Dr Jean-Luc Mergui : Durant la colposcopie, des réactifs sont appliqués sur le col de l’utérus, de manière à visualiser avec précision les lésions cellulaires. Le col est observé au microscope et des biopsies sont réalisées sur les zones où des anomalies ont été révélées. S’ensuit une analyse histologique pour déterminer les caractéristiques de ces lésions. Elles sont classées selon leur dangerosité : d’une part les lésions dites mineures, de bas grade ou CIN1, et d’autre part les lésions dites majeures, de haut grade ou CIN2/CIN3. Les lésions sont considérées comme mineures quand elles touchent moins d’un tiers de l’épaisseur de la muqueuse utérine. L’examen colposcopique doit être réalisé par un spécialiste. Afin d’aider les patients et les médecins à trouver des colposcopistes compétents, une « charte de qualité en colposcopie » a été mise en place par plusieurs sociétés savantes. Trois critères sont obligatoires pour pouvoir y adhérer : avoir suivi une formation initiale validante, entretenir ses connaissances en suivant chaque année une formation médicale continue, réaliser au minimum 50 examens par an. (NDLR La liste géolocalisée des colposcopistes adhérant à cette charte est consultable à l’adresse suivante : www.societe-colposcopie.com/grand-public/trouver-un-colposcopiste#liste).

 

TLM : Quel est le traitement envisagé en fonction du type de lésion ?

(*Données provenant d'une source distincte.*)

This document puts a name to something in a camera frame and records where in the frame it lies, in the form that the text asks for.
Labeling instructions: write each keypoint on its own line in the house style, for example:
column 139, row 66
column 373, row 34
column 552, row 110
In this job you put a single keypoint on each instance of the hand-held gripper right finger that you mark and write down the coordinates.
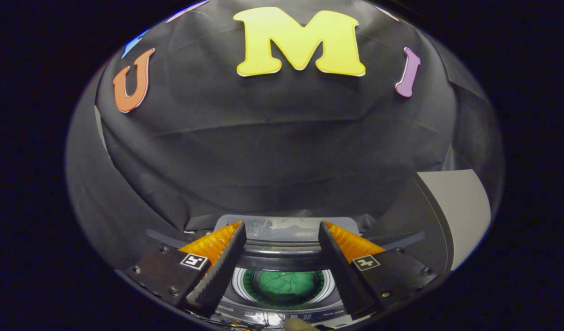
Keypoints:
column 344, row 273

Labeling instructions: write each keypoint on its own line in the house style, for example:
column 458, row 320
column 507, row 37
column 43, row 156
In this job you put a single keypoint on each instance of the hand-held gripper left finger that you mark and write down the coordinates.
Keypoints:
column 220, row 273

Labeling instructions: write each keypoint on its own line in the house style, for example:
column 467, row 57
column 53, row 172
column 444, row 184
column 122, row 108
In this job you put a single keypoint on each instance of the grey washing machine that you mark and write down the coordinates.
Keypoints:
column 245, row 312

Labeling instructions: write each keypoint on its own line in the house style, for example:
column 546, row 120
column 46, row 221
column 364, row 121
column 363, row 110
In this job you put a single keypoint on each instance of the green polo shirt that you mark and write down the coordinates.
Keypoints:
column 284, row 285

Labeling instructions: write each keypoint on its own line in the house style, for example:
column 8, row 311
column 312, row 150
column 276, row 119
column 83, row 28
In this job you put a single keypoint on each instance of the beige cabinet with dark top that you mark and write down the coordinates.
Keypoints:
column 461, row 207

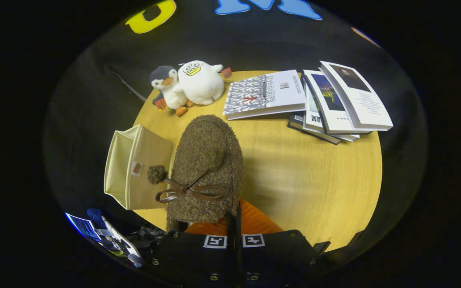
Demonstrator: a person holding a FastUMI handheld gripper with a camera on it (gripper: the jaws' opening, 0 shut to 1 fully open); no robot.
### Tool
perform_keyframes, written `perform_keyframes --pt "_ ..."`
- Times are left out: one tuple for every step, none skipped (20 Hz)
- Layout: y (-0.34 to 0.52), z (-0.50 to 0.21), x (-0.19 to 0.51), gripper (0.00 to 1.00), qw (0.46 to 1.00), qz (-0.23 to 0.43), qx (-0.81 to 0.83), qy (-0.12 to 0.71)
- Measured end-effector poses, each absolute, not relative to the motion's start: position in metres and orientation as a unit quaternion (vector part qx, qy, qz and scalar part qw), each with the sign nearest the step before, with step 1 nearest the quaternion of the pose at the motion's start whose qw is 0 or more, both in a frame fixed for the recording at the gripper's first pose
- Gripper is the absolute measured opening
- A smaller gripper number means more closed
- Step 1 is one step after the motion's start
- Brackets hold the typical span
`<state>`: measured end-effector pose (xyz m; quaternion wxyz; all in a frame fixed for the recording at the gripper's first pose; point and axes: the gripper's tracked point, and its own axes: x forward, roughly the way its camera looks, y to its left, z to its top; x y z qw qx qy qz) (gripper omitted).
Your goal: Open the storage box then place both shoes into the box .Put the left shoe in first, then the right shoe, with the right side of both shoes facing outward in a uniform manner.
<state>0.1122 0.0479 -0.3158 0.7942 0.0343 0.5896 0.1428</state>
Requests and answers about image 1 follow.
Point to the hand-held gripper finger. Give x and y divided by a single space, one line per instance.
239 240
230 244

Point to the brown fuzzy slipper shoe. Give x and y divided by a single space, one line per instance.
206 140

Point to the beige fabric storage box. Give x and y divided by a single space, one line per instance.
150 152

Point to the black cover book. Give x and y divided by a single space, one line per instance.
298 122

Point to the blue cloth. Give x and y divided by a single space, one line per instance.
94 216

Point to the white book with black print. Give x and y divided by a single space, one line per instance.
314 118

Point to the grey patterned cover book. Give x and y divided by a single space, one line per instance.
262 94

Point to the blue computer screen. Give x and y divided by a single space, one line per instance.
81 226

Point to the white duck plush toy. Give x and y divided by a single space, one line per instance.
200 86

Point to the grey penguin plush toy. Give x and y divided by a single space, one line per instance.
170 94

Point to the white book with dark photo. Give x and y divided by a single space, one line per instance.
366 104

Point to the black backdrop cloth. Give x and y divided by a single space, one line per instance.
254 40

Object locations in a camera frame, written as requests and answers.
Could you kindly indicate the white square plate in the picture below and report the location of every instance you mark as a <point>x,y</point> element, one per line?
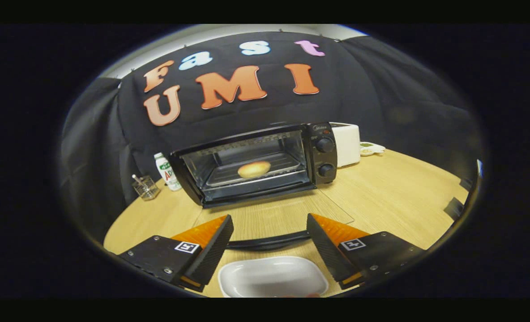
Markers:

Dr Jean-Luc Mergui : Pour les lésions de bas grade, il n’est pas obligatoire de traiter. Elles évoluent très rarement vers des lésions de haut grade et régressent même spontanément le plus souvent, jusque dans 80 % des cas. Une surveillance annuelle par examen colposcopique suffit, jusqu’à leur disparition. Il peut arriver que la patiente préfère que les lésions soient traitées pour éviter ce suivi.

On peut alors proposer une ablation au laser lorsqu’elles persistent pendant plus de deux ou trois ans. Dans le cas de lésions de haut grade, une ablation par conisation à l’anse diathermique s’impose. Elle peut être réalisée sous anesthésie locale et consiste à retirer l’ensemble de la muqueuse touchée.

Non traitées, ces lésions peuvent évoluer vers un cancer invasif dans environ un tiers des cas.

 

TLM : Quel est le suivi nécessaire pour les patientes ayant présenté des lésions précancéreuses du col de l’utérus ?

Dr Jean-Luc Mergui : Dans un premier temps, il faut vérifier qu’il n’y a plus d’infection à HPV. A partir de là, dans les cas de lésions de bas grade disparues spontanément, les patientes sont contrôlées une fois tous les cinq ans par un test HPV, comme le protocole initial de dépistage. Les patientes traitées pour des lésions de haut grade doivent, elles, être testées tous les trois ans et ce jusqu’à la fin de leur vie. Il n’y a cette fois pas de limite d’âge car un risque de récidive persiste après conisation (entre 7 et 10 %).

 

TLM : Existe-t-il des mesures préventives pour limiter l’impact des infections à HPV et l’apparition de lésions précancéreuses ?

Dr Jean-Luc Mergui : La seule mesure prophylaxique dont l’efficacité est reconnue est la vaccination des filles et des garçons entre 11 et 14 ans, avec deux doses de vaccin contre les HPV. Un rattrapage est possible entre 14 et 19 ans, avec cette fois trois doses. Dans les pays ayant une bonne couverture vaccinale, au-delà de 75%, une baisse significative du taux de circulation du virus a été observée. En France, la couverture vaccinale est seulement de l’ordre de 25 %, c’est trop peu pour observer un effet sur la prévalence des infections à HPV et donc des lésions précancéreuses du col de l’utérus. C’est encore débattu mais il est également possible de proposer la vaccination aux femmes ayant été traitées pour des lésions de haut grade. La vaccination après une conisation semble diminuer de 50 % le risque de récidive. Une autre mesure préventive est l’arrêt du tabac, car on sait qu’il favorise la persistance des HPV au niveau de la muqueuse du col et donc l’apparition de lésions potentiellement évolutives.